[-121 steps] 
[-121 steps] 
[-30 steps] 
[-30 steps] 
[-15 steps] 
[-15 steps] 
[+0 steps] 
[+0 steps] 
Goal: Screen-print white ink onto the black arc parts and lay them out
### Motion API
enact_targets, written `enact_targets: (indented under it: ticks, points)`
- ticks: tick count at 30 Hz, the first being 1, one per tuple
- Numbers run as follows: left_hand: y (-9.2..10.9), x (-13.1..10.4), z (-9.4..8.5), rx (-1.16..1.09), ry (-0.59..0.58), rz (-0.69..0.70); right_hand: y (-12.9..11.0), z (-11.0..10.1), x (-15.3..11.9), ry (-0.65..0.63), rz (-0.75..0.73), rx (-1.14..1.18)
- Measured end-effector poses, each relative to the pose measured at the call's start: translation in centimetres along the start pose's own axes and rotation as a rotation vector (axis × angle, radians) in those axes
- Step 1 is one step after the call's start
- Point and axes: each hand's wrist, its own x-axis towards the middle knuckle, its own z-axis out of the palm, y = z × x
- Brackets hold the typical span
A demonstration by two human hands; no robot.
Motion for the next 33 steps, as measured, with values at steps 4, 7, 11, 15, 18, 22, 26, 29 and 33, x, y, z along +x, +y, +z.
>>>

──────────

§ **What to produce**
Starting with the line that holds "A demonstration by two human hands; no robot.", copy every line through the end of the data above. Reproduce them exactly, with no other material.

§ **Task solution**
A demonstration by two human hands; no robot.
Motion for the next 33 steps, as measured, with values at steps 4, 7, 11, 15, 18, 22, 26, 29 and 33, x, y, z along +x, +y, +z.
>>>

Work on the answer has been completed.